§ **YOUR ASSIGNMENT**:
Return the lines from the start of the data through the line with "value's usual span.". Include both of those lines and no others.

§ **DATASET SECTION**:
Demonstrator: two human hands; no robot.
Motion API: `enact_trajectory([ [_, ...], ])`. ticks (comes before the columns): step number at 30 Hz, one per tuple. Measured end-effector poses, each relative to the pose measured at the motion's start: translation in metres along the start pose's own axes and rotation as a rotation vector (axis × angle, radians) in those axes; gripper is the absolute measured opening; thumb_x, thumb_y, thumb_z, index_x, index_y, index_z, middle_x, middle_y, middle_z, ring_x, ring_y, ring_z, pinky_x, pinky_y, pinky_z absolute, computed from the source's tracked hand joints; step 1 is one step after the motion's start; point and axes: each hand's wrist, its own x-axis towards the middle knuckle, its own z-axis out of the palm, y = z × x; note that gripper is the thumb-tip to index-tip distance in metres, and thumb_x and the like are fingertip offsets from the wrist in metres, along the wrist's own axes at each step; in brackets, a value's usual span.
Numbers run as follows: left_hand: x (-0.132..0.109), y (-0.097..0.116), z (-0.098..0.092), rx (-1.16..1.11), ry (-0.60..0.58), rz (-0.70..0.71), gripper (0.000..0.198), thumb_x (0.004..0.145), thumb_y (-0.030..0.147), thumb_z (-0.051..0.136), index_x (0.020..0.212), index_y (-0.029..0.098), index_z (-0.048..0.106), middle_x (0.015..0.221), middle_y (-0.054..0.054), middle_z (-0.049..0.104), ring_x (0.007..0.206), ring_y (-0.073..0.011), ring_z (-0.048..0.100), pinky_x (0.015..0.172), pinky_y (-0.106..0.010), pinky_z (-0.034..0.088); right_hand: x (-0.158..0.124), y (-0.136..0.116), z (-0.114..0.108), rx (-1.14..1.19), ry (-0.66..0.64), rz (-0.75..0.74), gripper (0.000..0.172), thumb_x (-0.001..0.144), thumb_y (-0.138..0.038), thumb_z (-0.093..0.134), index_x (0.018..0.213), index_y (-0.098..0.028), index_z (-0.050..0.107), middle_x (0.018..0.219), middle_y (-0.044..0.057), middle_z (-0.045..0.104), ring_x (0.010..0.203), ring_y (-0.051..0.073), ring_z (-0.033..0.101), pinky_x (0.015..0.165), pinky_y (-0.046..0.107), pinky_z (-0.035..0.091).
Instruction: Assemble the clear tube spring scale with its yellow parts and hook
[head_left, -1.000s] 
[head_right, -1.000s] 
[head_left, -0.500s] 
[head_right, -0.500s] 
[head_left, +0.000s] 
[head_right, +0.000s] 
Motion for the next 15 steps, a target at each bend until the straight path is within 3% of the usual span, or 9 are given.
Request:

§ **SOLUTION FOR THIS PROBLEM**:
Demonstrator: two human hands; no robot.
Motion API: `enact_trajectory([ [_, ...], ])`. ticks (comes before the columns): step number at 30 Hz, one per tuple. Measured end-effector poses, each relative to the pose measured at the motion's start: translation in metres along the start pose's own axes and rotation as a rotation vector (axis × angle, radians) in those axes; gripper is the absolute measured opening; thumb_x, thumb_y, thumb_z, index_x, index_y, index_z, middle_x, middle_y, middle_z, ring_x, ring_y, ring_z, pinky_x, pinky_y, pinky_z absolute, computed from the source's tracked hand joints; step 1 is one step after the motion's start; point and axes: each hand's wrist, its own x-axis towards the middle knuckle, its own z-axis out of the palm, y = z × x; note that gripper is the thumb-tip to index-tip distance in metres, and thumb_x and the like are fingertip offsets from the wrist in metres, along the wrist's own axes at each step; in brackets, a value's usual span.

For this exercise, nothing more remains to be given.